Cela me fait penser à la série Les Ambitieux, le fait que ces « grands hommes » soient sectionnés et effacés, est assez violent aussi…
Oui et radical pour couper l’égo ! La série Les Collectionneurs, présentée à la Fondation Ricard, est la suite logique des Ambitieux dans une réflexion sur l’histoire de l’art et la commande du portrait. Je voulais aussi révéler cette frustration pour l’artiste de ne pas atteindre l’œuvre qu’il voudrait réaliser, peut-être partagée par celui qui est « portraitisé » et ne se découvre jamais comme il aurait envie qu’on le représente… Puis, c’est encore une question sur le rapport de pouvoir. Dans ce travail, je ne réalise que le portrait. Ensuite, je retire la partie centrale de l’image en l’incisant puis l’œuvre s’inscrit dans une série, constituée par 50 portraits. Je ne décide pas du format de tirage, ni de l’encadrement, qui est laissé au soin de chaque collectionneur. Donc est arrivé à la Fondation Ricard ce qu’ils avaient produit à partir de ma photographie. Ainsi, je ne gérais pas la question de l’esthétique de l’image. J’en suis le producteur, mais ne contrôle pas ce qui est de l’ordre de la représentation. Je suis l’auteur de l’œuvre sans en être totalement le maître du jeu… Dans la nouvelle série Uncover, présentée également à la fondation Ricard, je révèle des images dissimulées à l’intérieur de magazines d’extrême droite italiens des années 70, qui présentaient des pin-up en couverture et dont le contenu n’avait rien à voir avec le côté racoleur de la une !
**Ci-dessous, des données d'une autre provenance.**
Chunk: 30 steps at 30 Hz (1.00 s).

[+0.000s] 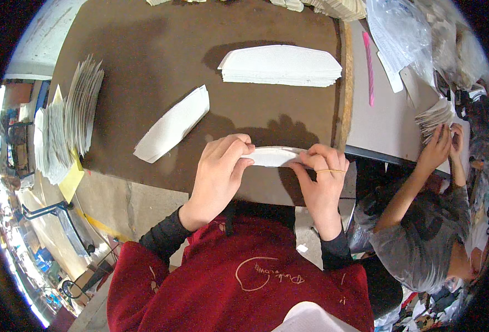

Tu emploies souvent ce mot : « révéler », qui correspond bien à ta réflexion sur la fabrication de l’image et par extension sur le statut de la photographie…
En effet et pourquoi cette question m’intéresse-t-elle autant ? Car toute image revêt un pouvoir politique. Donc s’y intéresser permet, non pas de la détourner, mais de se la réapproprier ou de la réquisitionner. Je pense l’image comme un ouvrier qui serait en temps de guerre et réquisitionnerait ses outils de production pour fabriquer des armes. Il faut aimer la fabrication des images comme un objet de pouvoir car je reste persuadé que l’art peut changer le monde.